En mars 2013, la Commission européenne a lancé le plan d’Action Flegt (Forest Law Enforcement for Governance and Trade) afin de lutter contre l'exploitation illégale des forêts, cause de leur dégradation, et le commerce associé. Cette initiative se traduit en deux volets agissant sur l'offre et la demande : les Accords de partenariat volontaire (APV), non encore opérationnels, et le Règlement sur le bois de l'UE (RBUE). Les premiers sont des accords négociés entre l’UE et les pays producteurs pour développer des systèmes nationaux de contrôle de la légalité des produits tandis que le second crée l'obligation pour tout importateur mettant en marché du bois dans l'UE de "diligence raisonnée", c'est-à-dire de s'assurer de sa légalité au regard des lois locales. C'est donc le secteur privé qui a la charge de la vérification tant que les APV ne sont pas opérationnels. Le RBUE ne crée pas de nouvelle procédure douanière mais des contrôles a posteriori des importations de grumes et de produits transformés.

Distorsion de concurrence

Avec sa société Obbois, Olivier Bonneau aide les acteurs de la filière à s'assurer de la légalité du bois et à mettre en place des circuits d'approvisionnement transparents et respectant les trois aspects du développement durable – social, environnemental et économique. Agréé par Bureau Veritas, il accompagne aussi les industries du bois et du papier dans les systèmes de certification, notamment pour les labels PEFC et FSC.
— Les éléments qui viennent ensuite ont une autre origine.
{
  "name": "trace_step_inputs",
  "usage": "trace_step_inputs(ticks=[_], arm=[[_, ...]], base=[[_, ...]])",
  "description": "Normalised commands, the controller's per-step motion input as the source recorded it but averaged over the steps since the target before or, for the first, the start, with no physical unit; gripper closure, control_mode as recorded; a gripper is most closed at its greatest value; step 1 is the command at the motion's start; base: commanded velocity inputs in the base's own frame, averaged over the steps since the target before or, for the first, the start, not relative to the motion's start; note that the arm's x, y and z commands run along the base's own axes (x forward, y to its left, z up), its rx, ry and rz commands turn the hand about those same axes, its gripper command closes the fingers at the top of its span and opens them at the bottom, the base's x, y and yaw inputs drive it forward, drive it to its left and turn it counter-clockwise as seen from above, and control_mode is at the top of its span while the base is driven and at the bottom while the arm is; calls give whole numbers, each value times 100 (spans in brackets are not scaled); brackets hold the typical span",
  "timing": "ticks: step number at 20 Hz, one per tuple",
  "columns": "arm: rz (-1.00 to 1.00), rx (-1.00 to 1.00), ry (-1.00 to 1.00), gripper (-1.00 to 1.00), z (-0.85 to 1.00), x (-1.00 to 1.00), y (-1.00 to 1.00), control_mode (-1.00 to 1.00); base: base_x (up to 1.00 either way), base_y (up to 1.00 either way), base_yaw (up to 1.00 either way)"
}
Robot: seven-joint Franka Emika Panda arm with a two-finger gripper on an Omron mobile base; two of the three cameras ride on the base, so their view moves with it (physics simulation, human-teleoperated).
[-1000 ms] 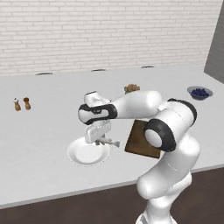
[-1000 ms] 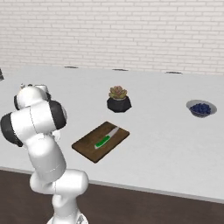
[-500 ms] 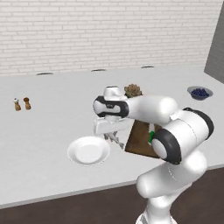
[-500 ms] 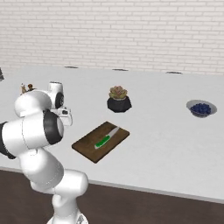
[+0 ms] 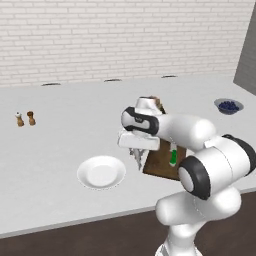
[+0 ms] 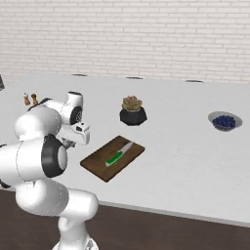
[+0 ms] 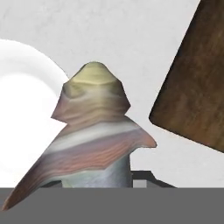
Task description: Pick up the knife from the drawer and place it on the cutting board. Then place the meat from the plate to the cutting board.
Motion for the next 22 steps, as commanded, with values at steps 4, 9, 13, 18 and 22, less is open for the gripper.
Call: trace_step_inputs(ticks=[4,9,13,18,22], arm=[[-33,-11,0,100,3,0,-42,-100],[-28,-21,1,100,0,2,-53,-100],[-11,-12,6,100,0,0,-61,-100],[-5,-15,10,100,3,11,-49,-100],[-2,-7,5,100,0,36,-36,-100]], base=[[0,0,0],[0,0,0],[0,0,0],[0,0,0],[0,0,0]])
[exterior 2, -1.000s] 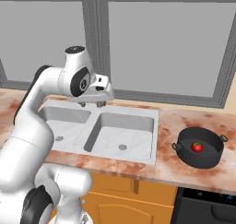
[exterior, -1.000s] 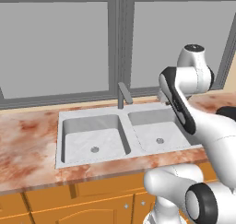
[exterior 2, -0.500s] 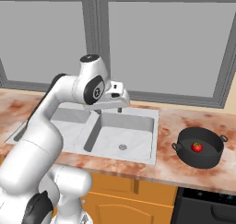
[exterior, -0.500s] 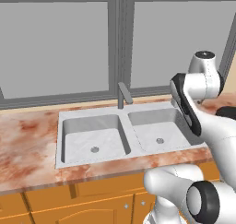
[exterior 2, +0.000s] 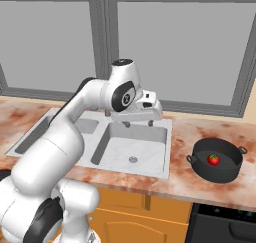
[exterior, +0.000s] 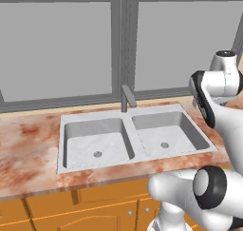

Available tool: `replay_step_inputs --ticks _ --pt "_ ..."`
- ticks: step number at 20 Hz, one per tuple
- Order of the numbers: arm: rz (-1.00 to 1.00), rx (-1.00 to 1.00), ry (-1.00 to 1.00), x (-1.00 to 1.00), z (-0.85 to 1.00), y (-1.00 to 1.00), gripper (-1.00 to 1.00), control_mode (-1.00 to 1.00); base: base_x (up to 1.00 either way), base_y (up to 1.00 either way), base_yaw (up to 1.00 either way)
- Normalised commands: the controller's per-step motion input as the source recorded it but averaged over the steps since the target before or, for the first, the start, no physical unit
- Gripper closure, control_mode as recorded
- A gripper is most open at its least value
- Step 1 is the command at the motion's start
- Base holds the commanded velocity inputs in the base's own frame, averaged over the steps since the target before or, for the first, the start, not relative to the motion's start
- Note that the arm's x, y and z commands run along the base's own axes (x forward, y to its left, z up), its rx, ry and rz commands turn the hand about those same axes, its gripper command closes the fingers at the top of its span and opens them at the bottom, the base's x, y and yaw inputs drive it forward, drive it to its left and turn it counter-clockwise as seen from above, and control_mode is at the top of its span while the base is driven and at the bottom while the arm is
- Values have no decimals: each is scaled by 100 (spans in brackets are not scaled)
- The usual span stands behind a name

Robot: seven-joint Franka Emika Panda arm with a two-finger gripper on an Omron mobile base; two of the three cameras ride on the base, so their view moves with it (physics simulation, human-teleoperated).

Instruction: Dump the tomato from the pot into the sink. Then turn on the water and wash the tomato. Then turn off the water and put the tomato back in the pot.

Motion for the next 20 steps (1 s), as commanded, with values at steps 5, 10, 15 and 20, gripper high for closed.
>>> replay_step_inputs --ticks 5,10,15,20 --pt "-2 0 1 0 -3 -61 -100 -100 0 0 0" --pt "0 0 1 0 -9 -55 -100 -100 0 0 0" --pt "0 0 4 0 -16 -50 -100 -100 0 0 0" --pt "1 0 0 0 -35 -35 -100 -100 0 0 0"
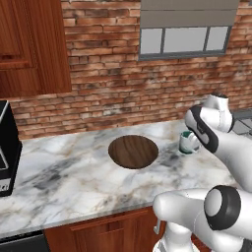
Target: Clear the mugs and bowl far away from the sink.
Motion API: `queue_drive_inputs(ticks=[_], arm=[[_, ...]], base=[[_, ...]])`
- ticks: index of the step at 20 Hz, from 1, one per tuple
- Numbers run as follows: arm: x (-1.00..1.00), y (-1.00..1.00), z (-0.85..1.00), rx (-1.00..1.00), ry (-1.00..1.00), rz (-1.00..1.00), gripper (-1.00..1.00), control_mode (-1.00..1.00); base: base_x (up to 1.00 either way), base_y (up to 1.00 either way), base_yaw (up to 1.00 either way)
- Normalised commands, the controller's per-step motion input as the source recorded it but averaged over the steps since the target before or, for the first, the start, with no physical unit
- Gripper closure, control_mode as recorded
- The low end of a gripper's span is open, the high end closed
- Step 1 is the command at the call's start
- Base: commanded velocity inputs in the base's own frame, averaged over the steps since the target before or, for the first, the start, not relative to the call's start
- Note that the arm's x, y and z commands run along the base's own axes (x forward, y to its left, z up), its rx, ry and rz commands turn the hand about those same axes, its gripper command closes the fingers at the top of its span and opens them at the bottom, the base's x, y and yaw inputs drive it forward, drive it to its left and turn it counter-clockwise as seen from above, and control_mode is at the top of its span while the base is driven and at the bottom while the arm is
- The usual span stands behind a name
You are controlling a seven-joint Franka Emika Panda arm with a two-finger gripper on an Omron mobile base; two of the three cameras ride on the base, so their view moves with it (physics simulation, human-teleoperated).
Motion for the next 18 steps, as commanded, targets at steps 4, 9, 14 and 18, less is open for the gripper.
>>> queue_drive_inputs(ticks=[4, 9, 14, 18], arm=[[0.08, -0.01, -0.31, 0.00, 0.00, 0.11, 1.00, -1.00], [0.16, -0.07, -0.31, 0.00, 0.00, 0.11, 1.00, -1.00], [0.18, -0.05, -0.37, -0.02, 0.00, 0.09, 1.00, -1.00], [0.18, -0.03, -0.34, -0.03, 0.01, 0.04, 1.00, -1.00]], base=[[0.00, 0.00, 0.00], [0.00, 0.00, 0.00], [0.00, 0.00, 0.00], [0.00, 0.00, 0.00]])
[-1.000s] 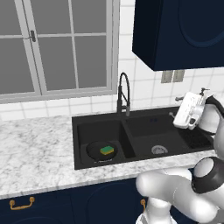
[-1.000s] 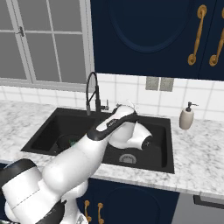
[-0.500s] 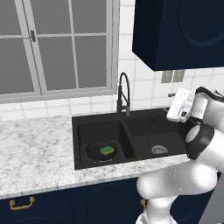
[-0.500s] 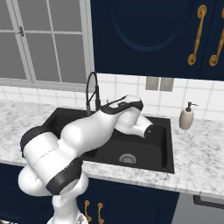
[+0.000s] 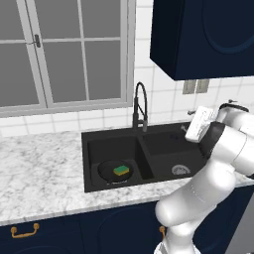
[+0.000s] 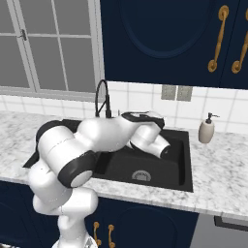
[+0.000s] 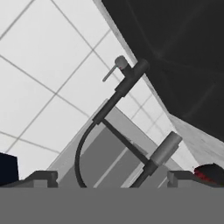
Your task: Pick the pan and sponge and place them into the sink. Then turn on the water.
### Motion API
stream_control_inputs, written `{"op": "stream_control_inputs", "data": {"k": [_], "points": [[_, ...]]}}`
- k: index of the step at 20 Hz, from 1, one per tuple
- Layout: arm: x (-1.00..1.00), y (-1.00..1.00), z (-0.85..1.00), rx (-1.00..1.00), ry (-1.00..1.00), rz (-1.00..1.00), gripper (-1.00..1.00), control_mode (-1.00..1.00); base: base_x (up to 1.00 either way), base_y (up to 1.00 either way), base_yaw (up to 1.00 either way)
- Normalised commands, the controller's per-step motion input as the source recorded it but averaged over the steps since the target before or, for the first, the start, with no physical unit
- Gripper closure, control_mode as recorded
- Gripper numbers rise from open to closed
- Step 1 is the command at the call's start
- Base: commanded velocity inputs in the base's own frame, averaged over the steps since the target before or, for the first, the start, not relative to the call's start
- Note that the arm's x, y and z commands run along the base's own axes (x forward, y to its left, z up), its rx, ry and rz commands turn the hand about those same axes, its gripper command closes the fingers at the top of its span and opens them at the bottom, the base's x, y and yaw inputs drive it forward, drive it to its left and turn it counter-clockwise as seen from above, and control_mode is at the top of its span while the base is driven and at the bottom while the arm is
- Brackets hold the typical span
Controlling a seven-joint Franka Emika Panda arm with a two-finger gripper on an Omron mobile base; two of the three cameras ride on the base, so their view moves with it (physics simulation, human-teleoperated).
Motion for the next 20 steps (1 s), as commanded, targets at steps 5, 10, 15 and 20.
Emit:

"C'est le secteur privé qui a la charge de la vérification"


Si l'expert soutient l'initiative de Bruxelles, il déplore son manque d'efficacité : "L'Union européenne n'a pas assez clairement défini le niveau de performance exigé. Les systèmes sont donc loin d'être homogènes d'un pays à l'autre et d'un importateur à l'autre". Embarqués dans les ports de Douala, Libreville, Port-Gentil ou Pointe-Noire, les chargements de bois arrivent généralement par La Rochelle, Anvers ou Nantes. "Il y a de moins en moins en conventionnel et de plus en plus de conteneurs", selon Olivier Bonneau qui regrette l'absence de contrôles douaniers aux frontières de l'UE. Il prône la création d'un dispositif commun d'inspection, chaque État membre étant aujourd'hui maître de son mode de vérification. Selon lui, l'inefficacité des contrôles génère une distorsion de concurrence entre les opérateurs vertueux qui s'appliquent des procédures drastiques et les contrevenants qui peuvent ainsi proposer des prix plus attractifs. "Pour l'importateur hollandais Remerink Group, la mise en œuvre d’un système de diligence raisonnée très performant se traduit par l’abandon de bois provenant de fournisseurs pas suffisamment sérieux. Ces produits sont finalement achetés par des importateurs ayant moins d’exigences, voir pas de système du tout", explique Olivier Bonneau.
Le consultant met aussi en garde contre le développement des ventes de bois vers des pays n'ayant pas d'exigences particulières. Ainsi, 60 % des exportations de bois africain prendrait aujourd'hui la direction de l'Asie, dans un contexte favorable aux produits interdits, dont certains peuvent être transformés puis importés en Europe par des acteurs moins impliqués que ceux traitant des produits bruts.
Dans la lutte contre le bois illégal, la prochaine avancée viendra peut-être des pays producteurs. Les douanes à l'export des pays APV vont bientôt pouvoir attribuer des licences Flegt à chaque chargement, ce qui pourra, sinon garantir la légalité, au moins améliorer la traçabilité. Six États ont à ce jour signé des APV avec l'UE : l’Indonésie, le Ghana, le Cameroun, la Centrafrique, le Liberia et le Congo. Neuf autres sont négociations : la Côte d'Ivoire, le Gabon, la RDC, le Guyana, le Honduras, le Laos, le Vietnam, la Thaïlande et la Malaisie.